## [Problem requirements]
Output every line below as it stands, dropping only the images.

## [Information provided]
----------------

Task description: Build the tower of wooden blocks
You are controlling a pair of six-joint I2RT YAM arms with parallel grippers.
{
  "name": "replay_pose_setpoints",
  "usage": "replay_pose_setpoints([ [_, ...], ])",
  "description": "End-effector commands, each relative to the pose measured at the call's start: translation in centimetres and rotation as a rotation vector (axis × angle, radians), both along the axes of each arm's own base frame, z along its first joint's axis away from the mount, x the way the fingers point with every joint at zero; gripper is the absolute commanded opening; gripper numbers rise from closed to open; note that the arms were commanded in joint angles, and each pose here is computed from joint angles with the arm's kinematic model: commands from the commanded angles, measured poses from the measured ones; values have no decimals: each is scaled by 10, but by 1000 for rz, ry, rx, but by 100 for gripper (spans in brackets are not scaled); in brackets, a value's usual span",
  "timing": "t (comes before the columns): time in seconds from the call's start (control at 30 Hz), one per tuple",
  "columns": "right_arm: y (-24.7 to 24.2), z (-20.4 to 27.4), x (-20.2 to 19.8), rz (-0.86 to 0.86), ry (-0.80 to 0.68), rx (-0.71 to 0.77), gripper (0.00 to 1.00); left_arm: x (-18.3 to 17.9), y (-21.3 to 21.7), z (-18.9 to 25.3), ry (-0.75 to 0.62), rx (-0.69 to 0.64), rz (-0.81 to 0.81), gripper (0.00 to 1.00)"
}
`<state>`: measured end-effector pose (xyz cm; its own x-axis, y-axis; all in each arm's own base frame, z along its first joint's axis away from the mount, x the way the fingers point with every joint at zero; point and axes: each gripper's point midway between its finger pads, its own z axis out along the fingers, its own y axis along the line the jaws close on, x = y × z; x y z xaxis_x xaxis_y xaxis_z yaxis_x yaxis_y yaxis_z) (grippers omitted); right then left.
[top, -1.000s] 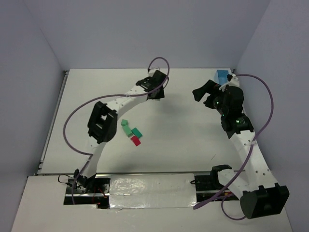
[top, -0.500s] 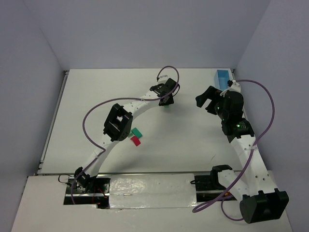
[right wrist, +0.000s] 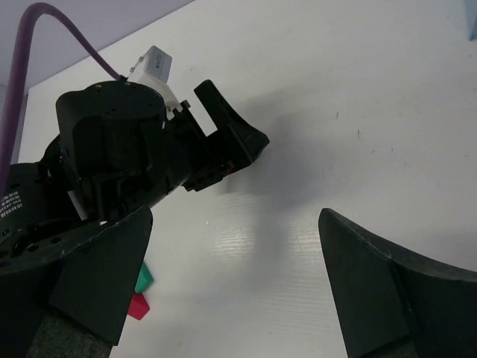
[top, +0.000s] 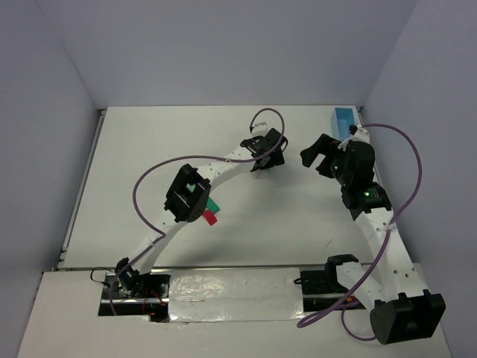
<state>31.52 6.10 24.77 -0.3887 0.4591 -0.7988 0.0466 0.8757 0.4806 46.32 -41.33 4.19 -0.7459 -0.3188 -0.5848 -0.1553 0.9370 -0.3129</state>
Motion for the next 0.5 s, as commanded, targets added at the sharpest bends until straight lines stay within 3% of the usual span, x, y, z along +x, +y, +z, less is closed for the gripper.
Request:
replay_pose_setpoints([
  [0.0, 1, 3, 4, 12, -20, -7, 100, 4, 7, 12, -24, -10, 36, 94],
  [0.07, 1, 4, 4, 15, -19, -8, 100, 5, 9, 30, -51, -16, 39, 100],
  [0.23, 1, 6, 4, 16, -33, -8, 100, 8, 20, 92, -157, -50, 47, 99],
  [0.33, 4, 3, 5, 34, -23, -4, 100, 11, 48, 136, -218, -48, 84, 99],
  [0.47, 39, -4, 9, 192, -11, -4, 100, 6, 146, 176, -225, -2, 222, 99],
])
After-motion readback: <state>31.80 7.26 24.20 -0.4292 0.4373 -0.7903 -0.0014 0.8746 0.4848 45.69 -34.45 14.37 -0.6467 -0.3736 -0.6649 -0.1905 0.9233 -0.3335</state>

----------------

## [Answer to this exercise]
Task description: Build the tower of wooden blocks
You are controlling a pair of six-joint I2RT YAM arms with parallel grippers.
{
  "name": "replay_pose_setpoints",
  "usage": "replay_pose_setpoints([ [_, ...], ])",
  "description": "End-effector commands, each relative to the pose measured at the call's start: translation in centimetres and rotation as a rotation vector (axis × angle, radians), both along the axes of each arm's own base frame, z along its first joint's axis away from the mount, x the way the fingers point with every joint at zero; gripper is the absolute commanded opening; gripper numbers rise from closed to open; note that the arms were commanded in joint angles, and each pose here is computed from joint angles with the arm's kinematic model: commands from the commanded angles, measured poses from the measured ones; values have no decimals: each is scaled by 10, but by 1000 for rz, ry, rx, but by 100 for gripper (spans in brackets are not scaled); in brackets, a value's usual span",
  "timing": "t (comes before the columns): time in seconds from the call's start (control at 30 Hz), one per tuple",
  "columns": "right_arm: y (-24.7 to 24.2), z (-20.4 to 27.4), x (-20.2 to 19.8), rz (-0.86 to 0.86), ry (-0.80 to 0.68), rx (-0.71 to 0.77), gripper (0.00 to 1.00); left_arm: x (-18.3 to 17.9), y (-21.3 to 21.7), z (-18.9 to 25.3), ry (-0.75 to 0.62), rx (-0.69 to 0.64), rz (-0.81 to 0.81), gripper (0.00 to 1.00)"
}
`<state>`: measured end-effector pose (xyz cm; its own x-axis, y-axis; all in each arm's own base frame, z along its first joint's axis away from the mount, x the way the fingers point with every joint at zero; point and axes: each gripper's point midway between its finger pads, its own z axis out along the fingers, its own y axis along the line the jaws close on, x = y × z; x y z xaxis_x xaxis_y xaxis_z yaxis_x yaxis_y yaxis_z) (grippers omitted); right then left.
[top, -1.000s] 
[top, -0.500s] 
[right wrist, +0.000s] 
[top, +0.000s] 
<state>31.52 6.10 24.77 -0.3887 0.4591 -0.7988 0.0466 0.8757 0.4806 46.32 -41.33 4.19 -0.7459 -0.3188 -0.5848 -0.1553 0.9370 -0.3129</state>
Motion for the next 0.5 s, as commanded, targets added at the sharpest bends until straight lines stay within 3% of the usual span, x, y, z along +x, +y, +z, less is closed for the gripper.
Request:
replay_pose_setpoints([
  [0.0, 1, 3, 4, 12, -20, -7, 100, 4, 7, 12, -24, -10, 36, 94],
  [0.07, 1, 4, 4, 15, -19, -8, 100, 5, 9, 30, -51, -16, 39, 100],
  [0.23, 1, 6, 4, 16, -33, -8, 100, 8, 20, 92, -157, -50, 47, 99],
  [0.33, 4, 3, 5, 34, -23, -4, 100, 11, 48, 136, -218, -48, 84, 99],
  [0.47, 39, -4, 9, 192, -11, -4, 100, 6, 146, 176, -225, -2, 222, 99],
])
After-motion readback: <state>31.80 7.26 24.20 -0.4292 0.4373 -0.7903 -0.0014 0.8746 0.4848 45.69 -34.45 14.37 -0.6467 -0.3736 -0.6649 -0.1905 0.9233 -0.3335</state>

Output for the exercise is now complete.